**Task statement:** Every line below that holds the string "JSON" should be copied out.

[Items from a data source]

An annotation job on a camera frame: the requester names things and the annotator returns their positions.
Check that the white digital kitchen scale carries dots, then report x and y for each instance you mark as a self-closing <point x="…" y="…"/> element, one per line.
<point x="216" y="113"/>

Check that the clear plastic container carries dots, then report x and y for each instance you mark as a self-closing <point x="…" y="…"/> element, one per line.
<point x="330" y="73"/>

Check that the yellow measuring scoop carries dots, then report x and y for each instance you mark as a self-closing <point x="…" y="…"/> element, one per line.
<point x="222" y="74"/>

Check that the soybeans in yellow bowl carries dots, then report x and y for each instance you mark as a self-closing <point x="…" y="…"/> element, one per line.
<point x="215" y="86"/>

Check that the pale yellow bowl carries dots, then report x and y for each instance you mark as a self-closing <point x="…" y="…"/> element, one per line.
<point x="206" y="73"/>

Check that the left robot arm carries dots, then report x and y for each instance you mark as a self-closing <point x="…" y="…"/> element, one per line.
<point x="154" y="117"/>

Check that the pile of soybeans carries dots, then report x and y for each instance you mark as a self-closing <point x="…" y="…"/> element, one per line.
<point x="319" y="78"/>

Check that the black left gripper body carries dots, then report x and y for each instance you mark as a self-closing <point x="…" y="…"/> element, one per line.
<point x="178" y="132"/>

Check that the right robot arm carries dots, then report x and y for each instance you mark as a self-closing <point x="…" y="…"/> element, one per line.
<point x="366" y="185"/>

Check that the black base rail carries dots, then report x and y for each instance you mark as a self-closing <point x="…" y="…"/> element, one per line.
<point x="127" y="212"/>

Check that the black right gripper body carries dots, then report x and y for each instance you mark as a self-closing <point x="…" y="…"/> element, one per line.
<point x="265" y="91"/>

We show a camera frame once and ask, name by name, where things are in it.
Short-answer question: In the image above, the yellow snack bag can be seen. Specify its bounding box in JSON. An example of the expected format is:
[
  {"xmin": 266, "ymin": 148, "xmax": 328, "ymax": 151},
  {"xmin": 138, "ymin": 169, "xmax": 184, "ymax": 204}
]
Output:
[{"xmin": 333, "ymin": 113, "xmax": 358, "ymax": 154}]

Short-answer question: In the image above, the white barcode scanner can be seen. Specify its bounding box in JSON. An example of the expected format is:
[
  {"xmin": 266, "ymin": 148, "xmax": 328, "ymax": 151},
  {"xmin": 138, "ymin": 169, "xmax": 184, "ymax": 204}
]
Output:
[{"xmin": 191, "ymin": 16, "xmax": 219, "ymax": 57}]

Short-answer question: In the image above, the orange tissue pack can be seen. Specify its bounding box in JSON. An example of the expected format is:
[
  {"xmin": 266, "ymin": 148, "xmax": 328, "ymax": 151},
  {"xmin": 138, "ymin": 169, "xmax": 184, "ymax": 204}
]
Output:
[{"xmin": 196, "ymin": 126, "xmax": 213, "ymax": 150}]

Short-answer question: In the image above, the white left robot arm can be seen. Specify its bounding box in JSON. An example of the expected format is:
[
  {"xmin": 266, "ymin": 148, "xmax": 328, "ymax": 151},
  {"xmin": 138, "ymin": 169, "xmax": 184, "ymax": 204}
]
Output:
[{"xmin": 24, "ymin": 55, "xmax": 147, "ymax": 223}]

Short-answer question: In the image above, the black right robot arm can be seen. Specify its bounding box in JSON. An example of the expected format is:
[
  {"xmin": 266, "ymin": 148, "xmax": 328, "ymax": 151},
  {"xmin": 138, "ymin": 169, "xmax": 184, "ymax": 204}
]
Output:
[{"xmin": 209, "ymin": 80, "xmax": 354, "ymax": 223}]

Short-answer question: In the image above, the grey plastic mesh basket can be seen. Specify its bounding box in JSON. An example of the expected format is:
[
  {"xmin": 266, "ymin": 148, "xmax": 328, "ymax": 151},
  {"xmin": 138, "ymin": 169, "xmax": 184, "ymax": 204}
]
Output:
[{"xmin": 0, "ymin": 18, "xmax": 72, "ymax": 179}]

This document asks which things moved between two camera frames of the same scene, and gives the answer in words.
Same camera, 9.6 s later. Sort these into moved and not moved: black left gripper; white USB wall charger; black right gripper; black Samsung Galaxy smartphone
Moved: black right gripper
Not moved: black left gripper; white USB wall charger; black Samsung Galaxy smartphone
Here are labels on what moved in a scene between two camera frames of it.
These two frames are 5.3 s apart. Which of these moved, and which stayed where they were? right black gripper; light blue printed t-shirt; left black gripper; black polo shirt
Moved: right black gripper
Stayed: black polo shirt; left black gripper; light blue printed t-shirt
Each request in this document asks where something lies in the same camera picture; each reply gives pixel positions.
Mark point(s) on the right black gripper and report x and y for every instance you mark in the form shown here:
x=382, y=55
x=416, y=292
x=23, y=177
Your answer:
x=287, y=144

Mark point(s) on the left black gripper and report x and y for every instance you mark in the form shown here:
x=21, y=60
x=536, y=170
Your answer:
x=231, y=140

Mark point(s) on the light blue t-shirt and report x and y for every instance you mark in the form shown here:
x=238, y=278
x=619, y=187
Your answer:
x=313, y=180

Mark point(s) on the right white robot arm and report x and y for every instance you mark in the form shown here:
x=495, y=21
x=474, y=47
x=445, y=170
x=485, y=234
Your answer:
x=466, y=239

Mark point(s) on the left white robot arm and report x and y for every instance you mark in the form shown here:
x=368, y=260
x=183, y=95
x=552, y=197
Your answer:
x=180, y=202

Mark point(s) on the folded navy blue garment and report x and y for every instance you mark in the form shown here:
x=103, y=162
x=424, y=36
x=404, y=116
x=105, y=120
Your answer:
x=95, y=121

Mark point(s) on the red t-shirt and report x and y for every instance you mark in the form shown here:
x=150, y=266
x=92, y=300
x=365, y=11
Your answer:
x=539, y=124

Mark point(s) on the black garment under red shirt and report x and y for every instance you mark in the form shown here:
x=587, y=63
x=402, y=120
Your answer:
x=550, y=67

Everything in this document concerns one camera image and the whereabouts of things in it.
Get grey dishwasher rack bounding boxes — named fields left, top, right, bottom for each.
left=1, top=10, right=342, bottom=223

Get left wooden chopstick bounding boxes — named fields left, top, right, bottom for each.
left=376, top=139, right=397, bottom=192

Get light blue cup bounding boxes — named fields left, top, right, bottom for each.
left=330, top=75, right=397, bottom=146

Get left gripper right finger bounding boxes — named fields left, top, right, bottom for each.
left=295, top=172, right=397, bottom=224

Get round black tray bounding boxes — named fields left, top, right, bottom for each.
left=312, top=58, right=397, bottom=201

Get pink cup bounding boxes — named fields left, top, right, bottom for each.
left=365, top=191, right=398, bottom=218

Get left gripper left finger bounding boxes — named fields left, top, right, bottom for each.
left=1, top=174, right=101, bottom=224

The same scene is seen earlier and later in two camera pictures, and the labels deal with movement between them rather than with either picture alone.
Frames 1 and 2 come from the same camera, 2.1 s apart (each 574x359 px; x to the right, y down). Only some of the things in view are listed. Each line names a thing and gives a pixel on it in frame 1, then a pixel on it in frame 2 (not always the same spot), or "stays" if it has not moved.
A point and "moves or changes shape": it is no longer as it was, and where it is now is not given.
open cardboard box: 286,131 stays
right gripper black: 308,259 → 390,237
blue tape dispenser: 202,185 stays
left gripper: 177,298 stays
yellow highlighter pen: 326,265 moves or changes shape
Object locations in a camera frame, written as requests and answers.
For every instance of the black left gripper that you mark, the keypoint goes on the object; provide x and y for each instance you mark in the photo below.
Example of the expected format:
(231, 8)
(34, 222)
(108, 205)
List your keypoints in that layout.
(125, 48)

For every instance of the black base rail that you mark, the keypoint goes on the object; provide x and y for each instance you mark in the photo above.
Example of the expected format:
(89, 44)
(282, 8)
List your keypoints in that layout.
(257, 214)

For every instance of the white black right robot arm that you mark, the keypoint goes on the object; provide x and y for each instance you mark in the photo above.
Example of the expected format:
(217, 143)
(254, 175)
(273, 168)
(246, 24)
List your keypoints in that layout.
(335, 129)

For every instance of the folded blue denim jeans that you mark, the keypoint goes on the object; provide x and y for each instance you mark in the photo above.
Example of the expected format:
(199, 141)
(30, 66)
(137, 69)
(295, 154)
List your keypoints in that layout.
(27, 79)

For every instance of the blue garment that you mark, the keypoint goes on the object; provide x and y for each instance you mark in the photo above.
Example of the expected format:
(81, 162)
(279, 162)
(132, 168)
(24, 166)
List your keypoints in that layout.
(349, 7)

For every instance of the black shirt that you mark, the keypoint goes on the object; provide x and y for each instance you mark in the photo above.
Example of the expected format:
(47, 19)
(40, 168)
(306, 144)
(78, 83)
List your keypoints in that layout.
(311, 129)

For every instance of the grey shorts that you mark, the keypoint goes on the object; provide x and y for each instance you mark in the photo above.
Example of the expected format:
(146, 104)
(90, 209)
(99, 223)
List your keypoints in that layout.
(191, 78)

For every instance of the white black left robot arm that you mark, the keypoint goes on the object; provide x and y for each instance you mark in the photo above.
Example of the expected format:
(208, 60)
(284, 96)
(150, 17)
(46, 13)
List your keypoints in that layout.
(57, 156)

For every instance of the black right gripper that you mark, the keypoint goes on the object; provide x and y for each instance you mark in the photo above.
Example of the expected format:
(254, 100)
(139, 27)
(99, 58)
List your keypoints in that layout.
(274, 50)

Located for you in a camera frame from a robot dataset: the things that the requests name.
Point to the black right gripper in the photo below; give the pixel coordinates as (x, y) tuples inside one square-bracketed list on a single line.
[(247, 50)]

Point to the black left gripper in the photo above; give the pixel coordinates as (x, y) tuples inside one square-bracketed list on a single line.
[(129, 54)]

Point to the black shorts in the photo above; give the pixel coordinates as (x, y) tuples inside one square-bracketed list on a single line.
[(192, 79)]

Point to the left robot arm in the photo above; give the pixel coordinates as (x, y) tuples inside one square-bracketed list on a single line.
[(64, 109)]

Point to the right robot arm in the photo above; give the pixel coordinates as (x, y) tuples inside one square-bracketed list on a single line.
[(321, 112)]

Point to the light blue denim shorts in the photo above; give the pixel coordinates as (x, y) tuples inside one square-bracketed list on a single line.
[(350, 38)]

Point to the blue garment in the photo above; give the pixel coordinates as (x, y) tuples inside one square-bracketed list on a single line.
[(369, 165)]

**Answer to the exercise:**
Short-answer question: In the image above, the yellow snack bag can be seen. Specify its bounding box in JSON. An example of the expected format is:
Short-answer question: In the image above, the white barcode scanner can be seen. Specify its bounding box in JSON. An example of the expected format is:
Short-answer question: In the image above, the orange tissue pack can be seen. Specify its bounding box in JSON. An example of the expected format is:
Short-answer question: In the image above, the white left robot arm can be seen. Specify its bounding box in JSON. An example of the expected format is:
Short-answer question: In the image above, the black right robot arm can be seen. Specify its bounding box in JSON. An example of the expected format is:
Short-answer question: In the image above, the grey plastic mesh basket can be seen. Specify its bounding box in JSON. An example of the expected format is:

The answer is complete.